NICOLAU SAIÃO
Arsénio da Ressurreição (1901-1991), um pintor de Portalegre
Referiu um dia André Gide: “Já se disse tudo, mas como as pessoas se estão sempre a esquecer é preciso recomeçar”.
Recomecemos então, dizendo que a pintura não é nem ilustração de coisas que se tinham por reais, como sustentavam certos contemporâneos de Cézanne, nem um sublinhar de conceitos acatitando o Estado ou os interesses de camarilhas – como pretendiam os estalinistas e seus avatares modernos, propiciadores do “realismo socialista”. Com efeito – e aqui é que entra, com toda a naturalidade, a singeleza artística de Arsénio – a pintura tal como a escrita, aliás, que nada tem a ver com escrevinhação, é um apelo interior que pela magia dos traços, das cores e das formas emerge posteriormente em paisagens, figuras, rostos humanos, pormenores imaginados.

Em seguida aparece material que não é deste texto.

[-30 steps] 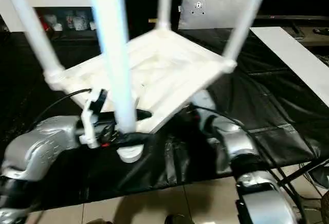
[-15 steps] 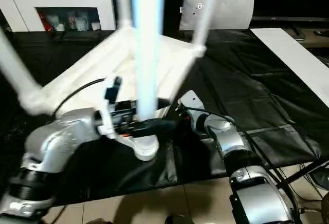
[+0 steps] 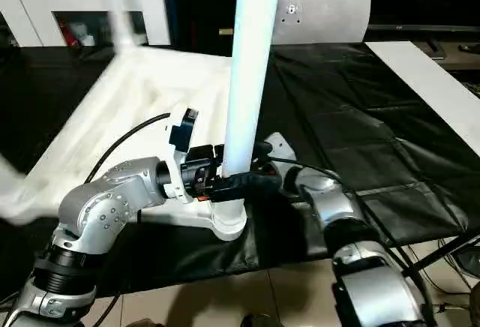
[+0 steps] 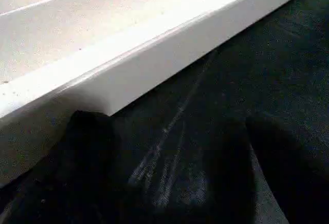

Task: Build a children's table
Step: Rotate table base

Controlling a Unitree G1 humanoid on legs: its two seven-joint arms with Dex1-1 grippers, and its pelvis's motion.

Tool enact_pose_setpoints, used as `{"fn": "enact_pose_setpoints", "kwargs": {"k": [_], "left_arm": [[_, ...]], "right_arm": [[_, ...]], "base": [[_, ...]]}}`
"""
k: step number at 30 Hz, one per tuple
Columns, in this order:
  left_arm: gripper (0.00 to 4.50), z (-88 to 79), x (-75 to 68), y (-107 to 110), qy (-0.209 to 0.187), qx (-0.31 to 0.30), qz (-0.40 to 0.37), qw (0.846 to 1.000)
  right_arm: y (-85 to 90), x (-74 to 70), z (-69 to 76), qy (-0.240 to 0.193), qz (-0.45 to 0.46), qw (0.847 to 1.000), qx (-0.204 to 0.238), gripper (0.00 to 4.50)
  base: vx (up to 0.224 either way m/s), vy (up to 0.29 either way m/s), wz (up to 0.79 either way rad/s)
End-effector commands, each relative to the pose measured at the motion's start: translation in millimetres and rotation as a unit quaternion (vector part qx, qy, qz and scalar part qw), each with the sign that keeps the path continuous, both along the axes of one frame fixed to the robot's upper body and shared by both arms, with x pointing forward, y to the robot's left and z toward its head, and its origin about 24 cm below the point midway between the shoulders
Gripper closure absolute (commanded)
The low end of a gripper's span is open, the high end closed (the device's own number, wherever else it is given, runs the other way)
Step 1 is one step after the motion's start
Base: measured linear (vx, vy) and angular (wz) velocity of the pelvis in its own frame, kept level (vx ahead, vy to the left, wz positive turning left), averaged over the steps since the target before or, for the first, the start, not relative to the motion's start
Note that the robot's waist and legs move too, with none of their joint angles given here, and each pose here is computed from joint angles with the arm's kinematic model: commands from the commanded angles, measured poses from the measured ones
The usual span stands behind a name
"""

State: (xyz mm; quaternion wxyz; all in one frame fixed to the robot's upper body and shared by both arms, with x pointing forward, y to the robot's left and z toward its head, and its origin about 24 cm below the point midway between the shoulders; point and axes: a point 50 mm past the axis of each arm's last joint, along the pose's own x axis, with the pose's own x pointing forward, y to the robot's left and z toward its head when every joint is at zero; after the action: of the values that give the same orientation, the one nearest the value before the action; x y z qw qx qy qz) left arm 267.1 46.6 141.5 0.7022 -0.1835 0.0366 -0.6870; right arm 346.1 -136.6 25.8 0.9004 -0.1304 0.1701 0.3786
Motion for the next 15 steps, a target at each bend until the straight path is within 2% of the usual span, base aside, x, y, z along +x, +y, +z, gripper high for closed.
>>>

A pintura é, na verdade, uma alta aventura do espírito, uma aposta do ser humano em plenitude.
Por isso é que, a despeito das aparências fabricadas e das jaculatórias dos tecnocratas da esquerda fantasista ou da direita limitada, nesse território os diplomas ou veneras não contam, nem por mal engendrados contam em qualquer parte ou qualquer disciplina.

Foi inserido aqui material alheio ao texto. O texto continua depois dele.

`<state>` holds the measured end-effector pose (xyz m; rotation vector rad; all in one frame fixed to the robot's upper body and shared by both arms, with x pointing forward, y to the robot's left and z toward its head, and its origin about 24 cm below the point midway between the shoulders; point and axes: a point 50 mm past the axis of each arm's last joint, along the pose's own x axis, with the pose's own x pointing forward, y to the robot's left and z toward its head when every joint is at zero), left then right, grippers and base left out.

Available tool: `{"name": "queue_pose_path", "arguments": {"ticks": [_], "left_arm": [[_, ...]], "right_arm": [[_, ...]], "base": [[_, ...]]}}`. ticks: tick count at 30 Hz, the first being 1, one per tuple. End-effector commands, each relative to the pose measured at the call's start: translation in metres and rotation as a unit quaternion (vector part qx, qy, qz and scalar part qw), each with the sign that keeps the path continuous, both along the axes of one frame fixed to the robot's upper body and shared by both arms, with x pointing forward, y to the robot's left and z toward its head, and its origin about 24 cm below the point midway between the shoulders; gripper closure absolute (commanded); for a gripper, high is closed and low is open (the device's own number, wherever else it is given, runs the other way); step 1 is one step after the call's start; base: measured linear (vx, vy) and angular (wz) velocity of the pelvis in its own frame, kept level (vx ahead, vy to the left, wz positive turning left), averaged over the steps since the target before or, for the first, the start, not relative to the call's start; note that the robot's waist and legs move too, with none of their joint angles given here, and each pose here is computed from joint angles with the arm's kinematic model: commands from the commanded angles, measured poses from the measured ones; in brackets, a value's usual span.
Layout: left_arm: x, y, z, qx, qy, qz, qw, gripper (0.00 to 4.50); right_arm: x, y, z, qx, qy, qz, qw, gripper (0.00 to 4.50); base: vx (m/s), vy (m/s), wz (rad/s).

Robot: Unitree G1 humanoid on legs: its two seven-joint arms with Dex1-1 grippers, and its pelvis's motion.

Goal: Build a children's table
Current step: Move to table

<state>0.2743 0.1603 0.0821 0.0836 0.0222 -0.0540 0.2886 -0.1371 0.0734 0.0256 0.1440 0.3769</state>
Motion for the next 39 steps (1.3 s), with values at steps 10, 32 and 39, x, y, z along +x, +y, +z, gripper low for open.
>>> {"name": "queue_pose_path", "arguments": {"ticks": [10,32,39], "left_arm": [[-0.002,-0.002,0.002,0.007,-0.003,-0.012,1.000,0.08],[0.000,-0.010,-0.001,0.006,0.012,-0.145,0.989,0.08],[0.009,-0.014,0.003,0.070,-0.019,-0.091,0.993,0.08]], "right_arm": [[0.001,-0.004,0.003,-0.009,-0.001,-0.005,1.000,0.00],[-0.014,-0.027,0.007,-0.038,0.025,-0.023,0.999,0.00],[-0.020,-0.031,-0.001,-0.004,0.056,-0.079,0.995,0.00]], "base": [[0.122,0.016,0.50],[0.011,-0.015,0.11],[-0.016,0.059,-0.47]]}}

Pissarro e Picasso não tinham nenhum curso específico, Max Ernst nunca se deu ao trabalho baldado de oficiar num salão para aprendizes. E muitos mais nomes fundamentais poderiam ser acrescentados. Também Arsénio descobriu por si e em si mesmo, paulatinamente, o seu válido caminho – amparado pelas largas trocas de opiniões com amigos perspicazes, confrades interessados e, muito principalmente, José Régio.

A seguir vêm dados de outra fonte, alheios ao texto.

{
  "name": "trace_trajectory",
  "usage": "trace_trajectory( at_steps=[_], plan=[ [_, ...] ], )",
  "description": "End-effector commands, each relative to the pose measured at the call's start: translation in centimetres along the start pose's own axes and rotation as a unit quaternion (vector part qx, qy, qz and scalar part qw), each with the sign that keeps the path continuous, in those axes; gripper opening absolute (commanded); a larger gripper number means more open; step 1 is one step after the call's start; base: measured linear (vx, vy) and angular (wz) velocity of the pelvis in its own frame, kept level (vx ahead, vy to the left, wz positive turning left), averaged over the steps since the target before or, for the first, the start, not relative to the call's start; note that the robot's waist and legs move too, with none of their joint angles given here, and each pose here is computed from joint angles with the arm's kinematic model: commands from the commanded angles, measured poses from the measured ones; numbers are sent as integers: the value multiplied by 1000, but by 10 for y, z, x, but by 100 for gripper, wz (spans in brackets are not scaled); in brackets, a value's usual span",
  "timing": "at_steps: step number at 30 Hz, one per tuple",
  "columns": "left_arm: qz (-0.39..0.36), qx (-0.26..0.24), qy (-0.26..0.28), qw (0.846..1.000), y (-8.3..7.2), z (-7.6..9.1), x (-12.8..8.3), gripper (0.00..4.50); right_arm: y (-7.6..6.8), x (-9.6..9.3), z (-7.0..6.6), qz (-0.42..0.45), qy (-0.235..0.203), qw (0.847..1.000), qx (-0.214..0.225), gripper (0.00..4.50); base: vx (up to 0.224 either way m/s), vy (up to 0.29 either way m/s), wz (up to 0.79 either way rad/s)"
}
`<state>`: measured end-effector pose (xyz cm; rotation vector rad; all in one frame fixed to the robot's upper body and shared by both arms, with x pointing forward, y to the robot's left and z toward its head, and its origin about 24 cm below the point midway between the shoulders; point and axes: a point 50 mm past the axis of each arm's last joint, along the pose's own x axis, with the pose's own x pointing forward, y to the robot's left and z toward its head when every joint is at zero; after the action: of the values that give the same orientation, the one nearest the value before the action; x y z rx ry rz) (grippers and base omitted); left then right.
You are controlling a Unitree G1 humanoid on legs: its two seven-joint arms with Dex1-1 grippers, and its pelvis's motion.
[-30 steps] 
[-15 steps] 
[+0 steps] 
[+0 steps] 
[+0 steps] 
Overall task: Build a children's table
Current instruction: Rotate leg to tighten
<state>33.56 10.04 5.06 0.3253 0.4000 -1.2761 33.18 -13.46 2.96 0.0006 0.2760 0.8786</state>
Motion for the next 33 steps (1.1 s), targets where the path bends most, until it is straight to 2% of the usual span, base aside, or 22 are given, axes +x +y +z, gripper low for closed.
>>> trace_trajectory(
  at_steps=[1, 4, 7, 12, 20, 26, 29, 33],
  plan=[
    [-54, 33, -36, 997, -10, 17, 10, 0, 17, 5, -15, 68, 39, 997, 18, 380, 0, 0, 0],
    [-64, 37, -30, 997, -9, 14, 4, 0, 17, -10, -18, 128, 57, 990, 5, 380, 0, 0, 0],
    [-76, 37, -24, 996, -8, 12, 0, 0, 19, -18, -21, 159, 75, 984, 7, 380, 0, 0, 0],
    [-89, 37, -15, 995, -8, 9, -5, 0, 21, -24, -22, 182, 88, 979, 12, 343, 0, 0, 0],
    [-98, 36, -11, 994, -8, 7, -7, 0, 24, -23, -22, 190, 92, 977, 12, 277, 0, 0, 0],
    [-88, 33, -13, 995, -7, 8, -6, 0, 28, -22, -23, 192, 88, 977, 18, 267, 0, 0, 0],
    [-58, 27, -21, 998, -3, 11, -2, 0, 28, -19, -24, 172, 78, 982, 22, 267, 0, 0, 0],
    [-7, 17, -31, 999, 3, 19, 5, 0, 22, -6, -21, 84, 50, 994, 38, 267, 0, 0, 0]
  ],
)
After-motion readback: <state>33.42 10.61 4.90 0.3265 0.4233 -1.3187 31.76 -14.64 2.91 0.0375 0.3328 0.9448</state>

Constituiu o grande autor de “Davam grandes passeios ao domingo…”, sem dúvida, o “Oh captain, my captain!” do notável aguarelista portalegrense. Foi o seu arrimo, até, no entrosamento sócio-intelectual do conviva muito quotidiano, talentoso mas sem ouropéis, que Arsénio modestamente sempre foi – numa Portalegre, ontem como hoje, sujeita a posturas de castas, fissuras e compartimentações de cariz interiorizado no dia-a-dia societário.
O que mais importa salientar na obra considerável que o pintor nos deixou é o lirismo e o evidente gosto – deverei talvez dizer amor – com que pintou a cidade alto-alentejana e os seus trechos mais singulares ou que aos seus olhos apresentavam maior expressividade. Porque, sublinho de novo, um vero artista não é uma espécie de ilustrador para chauvinismos mais ou menos grosseiros e apressados, mas um recriador de momentos, de lugares e de figuras presos a esse “instantinho de beleza” como dizia Cesariny e que nos devolve à pureza da contemplação e do conhecimento possível que nos certifica como seres humanos de qualidade.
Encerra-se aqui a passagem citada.